What needs to be done - Filter the records for lines holding the string "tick".
<<<<
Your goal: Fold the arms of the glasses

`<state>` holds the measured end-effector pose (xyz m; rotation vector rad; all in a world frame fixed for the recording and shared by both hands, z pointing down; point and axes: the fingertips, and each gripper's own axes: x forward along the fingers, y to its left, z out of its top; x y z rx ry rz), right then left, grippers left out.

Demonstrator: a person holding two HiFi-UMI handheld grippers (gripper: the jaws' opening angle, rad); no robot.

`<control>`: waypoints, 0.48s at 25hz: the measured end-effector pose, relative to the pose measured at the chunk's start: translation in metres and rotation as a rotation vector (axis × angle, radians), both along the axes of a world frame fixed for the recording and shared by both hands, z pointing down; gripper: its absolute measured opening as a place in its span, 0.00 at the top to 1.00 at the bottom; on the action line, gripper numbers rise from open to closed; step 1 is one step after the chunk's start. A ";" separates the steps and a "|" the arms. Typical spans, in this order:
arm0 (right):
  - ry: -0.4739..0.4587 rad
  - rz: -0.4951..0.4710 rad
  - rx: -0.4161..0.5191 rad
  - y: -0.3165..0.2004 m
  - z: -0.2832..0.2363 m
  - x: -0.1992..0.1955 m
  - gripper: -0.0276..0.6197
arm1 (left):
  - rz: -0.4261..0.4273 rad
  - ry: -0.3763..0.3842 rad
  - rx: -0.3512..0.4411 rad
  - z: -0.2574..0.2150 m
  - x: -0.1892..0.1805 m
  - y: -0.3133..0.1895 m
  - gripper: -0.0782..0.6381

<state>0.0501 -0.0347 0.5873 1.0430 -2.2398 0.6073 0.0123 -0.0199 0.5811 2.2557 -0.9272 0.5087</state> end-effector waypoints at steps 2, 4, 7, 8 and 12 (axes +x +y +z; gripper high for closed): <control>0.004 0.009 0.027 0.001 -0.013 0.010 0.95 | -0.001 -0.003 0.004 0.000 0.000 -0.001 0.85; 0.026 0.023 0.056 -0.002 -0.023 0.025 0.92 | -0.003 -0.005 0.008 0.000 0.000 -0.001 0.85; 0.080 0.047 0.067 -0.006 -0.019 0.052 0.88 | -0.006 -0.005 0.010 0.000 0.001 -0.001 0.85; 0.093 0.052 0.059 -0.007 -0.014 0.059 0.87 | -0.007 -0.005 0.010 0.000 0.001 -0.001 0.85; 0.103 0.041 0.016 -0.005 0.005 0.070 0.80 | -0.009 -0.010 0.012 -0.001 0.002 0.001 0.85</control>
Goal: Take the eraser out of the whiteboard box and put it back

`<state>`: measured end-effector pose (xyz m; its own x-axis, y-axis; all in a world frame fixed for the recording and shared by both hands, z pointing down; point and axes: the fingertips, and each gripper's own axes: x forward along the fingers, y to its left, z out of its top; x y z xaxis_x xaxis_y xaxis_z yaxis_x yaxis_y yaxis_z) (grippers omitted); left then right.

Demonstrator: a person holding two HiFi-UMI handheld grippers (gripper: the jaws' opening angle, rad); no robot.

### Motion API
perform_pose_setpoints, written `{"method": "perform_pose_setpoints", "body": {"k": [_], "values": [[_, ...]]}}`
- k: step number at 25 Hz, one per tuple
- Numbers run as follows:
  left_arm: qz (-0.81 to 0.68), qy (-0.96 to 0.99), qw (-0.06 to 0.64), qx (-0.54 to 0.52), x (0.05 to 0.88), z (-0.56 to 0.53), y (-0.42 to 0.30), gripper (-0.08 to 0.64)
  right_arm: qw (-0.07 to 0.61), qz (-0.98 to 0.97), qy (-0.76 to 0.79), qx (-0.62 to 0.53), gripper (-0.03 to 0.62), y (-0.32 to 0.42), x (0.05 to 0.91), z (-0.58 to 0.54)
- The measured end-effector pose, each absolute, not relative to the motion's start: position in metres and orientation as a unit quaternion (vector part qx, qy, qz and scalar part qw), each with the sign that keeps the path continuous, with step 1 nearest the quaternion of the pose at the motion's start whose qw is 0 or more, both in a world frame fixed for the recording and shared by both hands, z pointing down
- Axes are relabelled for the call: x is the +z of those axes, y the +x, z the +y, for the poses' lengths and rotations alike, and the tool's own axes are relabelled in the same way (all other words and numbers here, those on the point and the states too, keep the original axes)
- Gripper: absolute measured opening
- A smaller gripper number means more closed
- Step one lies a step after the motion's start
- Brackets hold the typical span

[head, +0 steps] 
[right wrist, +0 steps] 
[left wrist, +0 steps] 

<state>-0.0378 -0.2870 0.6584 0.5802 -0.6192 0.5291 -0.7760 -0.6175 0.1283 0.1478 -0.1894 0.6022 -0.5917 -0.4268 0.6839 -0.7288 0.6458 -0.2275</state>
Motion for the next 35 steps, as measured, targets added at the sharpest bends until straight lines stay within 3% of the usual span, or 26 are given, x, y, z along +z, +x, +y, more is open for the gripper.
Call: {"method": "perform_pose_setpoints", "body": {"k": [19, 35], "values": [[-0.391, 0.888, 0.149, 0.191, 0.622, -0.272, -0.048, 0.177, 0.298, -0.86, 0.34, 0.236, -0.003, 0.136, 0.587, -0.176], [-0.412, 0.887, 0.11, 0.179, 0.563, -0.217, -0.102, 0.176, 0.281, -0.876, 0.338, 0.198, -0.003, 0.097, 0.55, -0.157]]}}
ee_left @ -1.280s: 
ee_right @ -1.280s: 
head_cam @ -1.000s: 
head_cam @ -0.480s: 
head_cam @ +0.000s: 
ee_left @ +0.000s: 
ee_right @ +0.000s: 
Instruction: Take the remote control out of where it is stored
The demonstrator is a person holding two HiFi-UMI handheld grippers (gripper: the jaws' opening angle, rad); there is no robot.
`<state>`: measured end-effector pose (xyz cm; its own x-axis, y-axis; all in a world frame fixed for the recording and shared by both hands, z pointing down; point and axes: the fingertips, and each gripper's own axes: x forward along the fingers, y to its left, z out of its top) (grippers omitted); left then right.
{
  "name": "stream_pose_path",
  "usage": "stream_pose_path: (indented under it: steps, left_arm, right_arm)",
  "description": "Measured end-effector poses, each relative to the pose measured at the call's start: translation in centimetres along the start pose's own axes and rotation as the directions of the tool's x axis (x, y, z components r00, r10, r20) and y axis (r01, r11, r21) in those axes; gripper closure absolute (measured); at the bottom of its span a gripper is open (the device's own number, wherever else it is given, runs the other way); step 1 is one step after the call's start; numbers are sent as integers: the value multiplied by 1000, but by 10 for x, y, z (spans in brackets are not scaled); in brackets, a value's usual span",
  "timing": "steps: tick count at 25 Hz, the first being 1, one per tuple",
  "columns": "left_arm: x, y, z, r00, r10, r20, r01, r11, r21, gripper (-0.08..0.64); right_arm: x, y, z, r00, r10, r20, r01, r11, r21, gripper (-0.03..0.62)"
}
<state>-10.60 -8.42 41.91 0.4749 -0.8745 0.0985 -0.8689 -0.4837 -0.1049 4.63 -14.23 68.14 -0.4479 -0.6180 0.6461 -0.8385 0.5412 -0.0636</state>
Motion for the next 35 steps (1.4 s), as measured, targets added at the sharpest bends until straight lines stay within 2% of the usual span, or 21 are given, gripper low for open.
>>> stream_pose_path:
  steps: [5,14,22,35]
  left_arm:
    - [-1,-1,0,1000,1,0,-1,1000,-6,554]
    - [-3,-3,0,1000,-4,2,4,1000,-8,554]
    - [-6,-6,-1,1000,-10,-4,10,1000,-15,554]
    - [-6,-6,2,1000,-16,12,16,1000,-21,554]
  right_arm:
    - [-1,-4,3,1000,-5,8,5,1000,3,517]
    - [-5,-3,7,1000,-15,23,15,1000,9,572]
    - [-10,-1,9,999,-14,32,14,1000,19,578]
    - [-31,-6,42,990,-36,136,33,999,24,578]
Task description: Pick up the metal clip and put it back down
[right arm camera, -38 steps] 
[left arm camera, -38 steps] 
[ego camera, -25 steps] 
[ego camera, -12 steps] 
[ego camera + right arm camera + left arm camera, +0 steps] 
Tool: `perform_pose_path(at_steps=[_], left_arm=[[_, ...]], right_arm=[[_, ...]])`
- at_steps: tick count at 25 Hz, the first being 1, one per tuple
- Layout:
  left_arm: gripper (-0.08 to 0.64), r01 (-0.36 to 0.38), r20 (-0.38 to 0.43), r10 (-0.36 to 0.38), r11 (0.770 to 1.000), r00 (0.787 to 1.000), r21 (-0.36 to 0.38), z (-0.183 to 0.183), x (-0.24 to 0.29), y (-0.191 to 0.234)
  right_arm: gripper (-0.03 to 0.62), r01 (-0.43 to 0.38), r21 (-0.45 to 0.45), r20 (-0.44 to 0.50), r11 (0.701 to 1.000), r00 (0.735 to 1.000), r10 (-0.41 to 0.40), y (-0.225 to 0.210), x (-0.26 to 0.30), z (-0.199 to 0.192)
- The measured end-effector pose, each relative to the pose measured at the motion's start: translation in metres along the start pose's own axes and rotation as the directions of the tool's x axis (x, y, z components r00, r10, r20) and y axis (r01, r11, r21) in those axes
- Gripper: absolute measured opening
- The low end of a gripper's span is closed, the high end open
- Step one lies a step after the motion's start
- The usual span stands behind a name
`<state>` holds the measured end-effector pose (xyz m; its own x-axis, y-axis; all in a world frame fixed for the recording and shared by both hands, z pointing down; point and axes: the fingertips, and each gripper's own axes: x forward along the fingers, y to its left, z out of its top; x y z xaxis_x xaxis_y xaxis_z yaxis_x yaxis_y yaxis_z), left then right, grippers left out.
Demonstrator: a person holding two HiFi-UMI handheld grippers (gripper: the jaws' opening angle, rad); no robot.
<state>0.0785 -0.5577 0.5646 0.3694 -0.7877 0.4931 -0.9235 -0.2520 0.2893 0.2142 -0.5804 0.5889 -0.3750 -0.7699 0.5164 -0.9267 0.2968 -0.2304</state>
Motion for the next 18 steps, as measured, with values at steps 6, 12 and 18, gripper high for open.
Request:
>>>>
Task output -
  "timing": "steps: tick count at 25 Hz, the first being 1, one per tuple",
- at_steps: tick count at 25 Hz, the first being 1, one per tuple

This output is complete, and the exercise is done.